Crispy Lentil-Veggie Rice Paper Pancakes with Chili-Soy Dipping Sauce
Here’s your next favourite pulse recipe! Adding protein-packed lentils to trending recipes like our Asian-inspired crispy rice paper pancake are just a few hacks for adding nutritional value to your go-to foods without compromising flavour.

- Pulse
- Lentils
- Prep Time
- 10 minutes
- Cook Time
- 30 minutes
- Makes
- 12 servings
Nutrition
- Serving Size 1/12 of recipe (no sauce)
- Calories 81
- Fat 1 g
- Saturated Fat 0 g
- Cholesterol 0 mg
- Carbohydrate 17 g
- Fibre 2 g
- Sugars 2 g
- Protein 2 g
- Sodium 175 mg
- Potassium 138 mg
- Iron 1 mg
Ingredients
- 1/2 Tbsp (7 mL) canola oil, plus more for frying
- 1 cup (250 mL) cooked green lentils (or 1/2 can (19 oz/540 mL) drained & rinsed)
- 1/2 tsp (2 mL) garlic powder
- 1/2 tsp (2 mL) chili flakes, divided
- 1/4 tsp (1 mL) salt
- 1 bag (397 g) rainbow coleslaw mix (see tips)
- 1 bunch scallions, green parts only, thinly sliced, divided
- 24 rice paper wraps
- sesame seeds, for serving
- 2 Tbsp (30 mL) low sodium soy sauce
- 1/2 Tbsp (7 mL) rice vinegar
- 1 tsp (5 mL) sesame oil
- 1 tsp (5 mL) sugar
Chili-Soy Dipping Sauce
Directions
Heat a large skillet over medium heat. Add oil, lentils, garlic powder, 1/4 tsp (1 mL) chili flakes, and salt. Cook, stirring occasionally, until lentils are warm, about 2-3 minutes.

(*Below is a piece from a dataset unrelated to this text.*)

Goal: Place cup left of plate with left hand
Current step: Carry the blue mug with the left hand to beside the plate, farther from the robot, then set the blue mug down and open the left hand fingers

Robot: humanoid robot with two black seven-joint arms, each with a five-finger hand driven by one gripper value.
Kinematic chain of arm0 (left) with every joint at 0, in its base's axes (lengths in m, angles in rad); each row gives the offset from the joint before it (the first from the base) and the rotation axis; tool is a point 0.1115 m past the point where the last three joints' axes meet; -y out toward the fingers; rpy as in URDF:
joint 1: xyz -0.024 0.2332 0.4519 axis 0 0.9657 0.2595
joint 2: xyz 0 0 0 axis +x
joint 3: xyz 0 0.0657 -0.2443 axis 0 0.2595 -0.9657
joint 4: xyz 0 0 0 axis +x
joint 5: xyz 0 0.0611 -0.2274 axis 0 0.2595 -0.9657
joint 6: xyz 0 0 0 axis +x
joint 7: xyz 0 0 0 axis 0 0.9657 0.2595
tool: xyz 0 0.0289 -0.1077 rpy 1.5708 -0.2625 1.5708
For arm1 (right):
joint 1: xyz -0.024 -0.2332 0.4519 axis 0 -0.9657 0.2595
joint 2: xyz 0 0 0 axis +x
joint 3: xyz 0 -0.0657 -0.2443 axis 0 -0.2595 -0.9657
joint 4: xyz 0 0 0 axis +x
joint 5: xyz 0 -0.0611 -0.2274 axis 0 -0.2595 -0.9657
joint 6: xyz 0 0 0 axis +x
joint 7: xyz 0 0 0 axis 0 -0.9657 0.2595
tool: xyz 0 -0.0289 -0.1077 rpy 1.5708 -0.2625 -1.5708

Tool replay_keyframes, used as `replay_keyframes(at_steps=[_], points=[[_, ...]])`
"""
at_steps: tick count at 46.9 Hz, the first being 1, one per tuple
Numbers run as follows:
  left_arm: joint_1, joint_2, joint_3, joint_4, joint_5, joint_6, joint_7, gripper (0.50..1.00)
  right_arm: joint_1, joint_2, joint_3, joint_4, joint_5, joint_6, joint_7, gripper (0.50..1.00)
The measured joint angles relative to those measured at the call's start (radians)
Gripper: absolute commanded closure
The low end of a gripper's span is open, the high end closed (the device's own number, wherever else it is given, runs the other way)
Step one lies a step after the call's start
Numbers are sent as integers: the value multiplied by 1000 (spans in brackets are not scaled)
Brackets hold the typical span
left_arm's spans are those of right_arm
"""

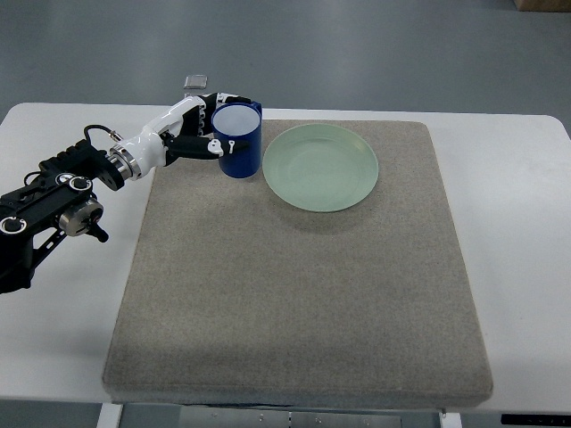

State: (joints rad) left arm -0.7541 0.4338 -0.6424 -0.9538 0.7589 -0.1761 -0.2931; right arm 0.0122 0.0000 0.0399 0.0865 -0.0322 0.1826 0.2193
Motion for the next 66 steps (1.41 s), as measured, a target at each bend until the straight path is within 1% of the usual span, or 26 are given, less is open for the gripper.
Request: replay_keyframes(at_steps=[10, 21, 29, 37, 44, 47, 49, 50, 51, 54, 56, 58, 59, 62, 66], points=[[1, -5, -11, 84, -4, -1, 0, 784, 0, 0, 0, 0, 0, 0, 0, 568], [0, -14, -12, 132, -4, 4, -12, 784, 0, 0, 0, 0, 0, 0, 0, 568], [-2, -36, -12, 168, -4, 61, -12, 780, 0, 0, 0, 0, 0, 0, 0, 568], [-2, -55, -11, 178, -8, 105, -13, 776, 0, 0, 0, 0, 0, 0, 0, 568], [-1, -67, -11, 189, -26, 113, -18, 769, 0, 0, 0, 0, 0, 0, 0, 568], [0, -76, -11, 193, -27, 116, -27, 731, 0, 0, 0, 0, 0, 0, 0, 568], [1, -80, -11, 196, -27, 123, -33, 714, 0, 0, 0, 0, 0, 0, 0, 568], [1, -82, -11, 196, -27, 128, -37, 682, 0, 0, 0, 0, 0, 0, 0, 568], [1, -85, -11, 196, -27, 134, -41, 660, 0, 0, 0, 0, 0, 0, 0, 568], [1, -93, -10, 197, -27, 144, -47, 645, 0, 0, 0, 0, 0, 0, 0, 568], [1, -96, -10, 197, -26, 152, -49, 611, 0, 0, 0, 0, 0, 0, 0, 568], [2, -99, -8, 198, -26, 159, -49, 594, 0, 0, 0, 0, 0, 0, 0, 568], [2, -99, -7, 198, -26, 161, -49, 572, 0, 0, 0, 0, 0, 0, 0, 568], [2, -99, -3, 198, -25, 166, -49, 542, 0, 0, 0, 0, 0, 0, 0, 568], [2, -99, 0, 198, -24, 168, -49, 527, 0, 0, 0, 0, 0, 0, 0, 568]])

Add coleslaw mix and half the scallions to the skillet. Stir to incorporate then continue to cook for another 2-3 minutes, or until cabbage is tender-crisp. Transfer cabbage mixture to a bowl and set aside. Do not overcook the cabbage!

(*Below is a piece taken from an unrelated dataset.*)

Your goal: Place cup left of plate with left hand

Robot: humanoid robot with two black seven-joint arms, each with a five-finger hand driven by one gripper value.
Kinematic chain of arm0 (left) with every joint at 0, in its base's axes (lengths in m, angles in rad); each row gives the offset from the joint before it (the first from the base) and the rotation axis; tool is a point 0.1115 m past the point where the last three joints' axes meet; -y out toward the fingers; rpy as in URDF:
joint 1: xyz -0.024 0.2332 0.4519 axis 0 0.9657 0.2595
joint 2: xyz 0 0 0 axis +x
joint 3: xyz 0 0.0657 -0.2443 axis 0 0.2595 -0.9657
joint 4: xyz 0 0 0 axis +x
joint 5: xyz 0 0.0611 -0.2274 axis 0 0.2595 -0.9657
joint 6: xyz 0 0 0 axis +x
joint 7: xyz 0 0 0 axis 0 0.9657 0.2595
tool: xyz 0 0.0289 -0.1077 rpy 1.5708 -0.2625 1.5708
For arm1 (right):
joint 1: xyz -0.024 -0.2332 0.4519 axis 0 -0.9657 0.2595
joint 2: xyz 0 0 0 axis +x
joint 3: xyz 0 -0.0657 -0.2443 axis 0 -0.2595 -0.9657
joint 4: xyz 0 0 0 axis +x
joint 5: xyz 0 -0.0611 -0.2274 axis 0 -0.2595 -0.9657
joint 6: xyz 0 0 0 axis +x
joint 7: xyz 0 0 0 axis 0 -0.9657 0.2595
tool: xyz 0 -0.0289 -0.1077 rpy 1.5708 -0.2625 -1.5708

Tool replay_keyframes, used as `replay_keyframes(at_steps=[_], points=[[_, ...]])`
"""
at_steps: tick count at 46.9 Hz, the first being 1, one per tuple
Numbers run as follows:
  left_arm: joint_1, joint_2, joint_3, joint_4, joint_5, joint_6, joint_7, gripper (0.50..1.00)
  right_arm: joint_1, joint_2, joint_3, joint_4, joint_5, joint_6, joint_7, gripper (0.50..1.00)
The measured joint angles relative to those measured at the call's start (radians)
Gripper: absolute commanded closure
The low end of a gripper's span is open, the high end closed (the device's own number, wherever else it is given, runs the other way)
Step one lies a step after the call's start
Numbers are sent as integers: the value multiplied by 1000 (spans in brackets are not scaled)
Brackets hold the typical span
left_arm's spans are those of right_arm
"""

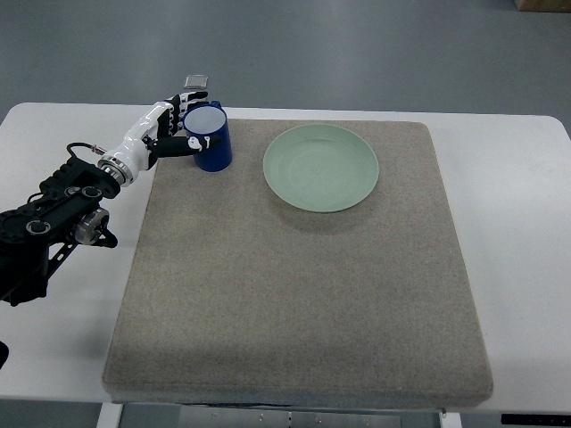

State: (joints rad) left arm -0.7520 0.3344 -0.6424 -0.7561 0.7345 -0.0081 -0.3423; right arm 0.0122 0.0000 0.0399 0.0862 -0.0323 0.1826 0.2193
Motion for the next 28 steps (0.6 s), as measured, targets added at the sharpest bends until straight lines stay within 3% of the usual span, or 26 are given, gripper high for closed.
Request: replay_keyframes(at_steps=[3, 28], points=[[3, 0, 1, 0, 0, 0, 0, 506, 0, 0, 0, 0, 0, 0, 0, 568], [5, 14, -62, -16, -46, -13, 2, 504, 0, 0, 0, 0, 0, 0, 0, 568]])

Fill a bowl with cold water.
Wipe the skillet clean with paper towels and return to medium heat. Add more oil to the pan, and working quickly, dip one of the rice paper wraps in the bowl of water for about 5 seconds before placing it in the skillet. Spread about 2 Tbsp (30 mL) of the cabbage mixture in the center of the wrap, leaving a ½-inch (1 cm) border. Dip another rice paper wrap in water, then place it on the top of the cabbage, pressing down gently with a spatula or wooden spoon until the edges are sealed.
Cook for 2-3 minutes until golden and crispy, before gently flipping the pancake and cooking for another 2–3 minutes. Use a spatula to gently remove from the pan, and then repeat the process for remaining pancakes, adding more oil to the pan, if necessary.
While the pancakes are cooking, combine soy sauce, rice vinegar, sesame oil, sugar, and remaining chili flakes in a small bowl.
Slice pancakes into 6 triangles. Top with remaining green onion, sesame seeds and serve with dipping sauce. Enjoy immediately for crispiest results!
Tips
- You can also use 6 cups (1.5 L) shredded cabbage + carrot instead of a bag of rainbow coleslaw.
- Make sure you don’t overcook the cabbage. Soggy cabbage will make the pancakes soggy, too!
- Don’t overfill the rice paper. If the pancake is too heavy, it won’t get crispy.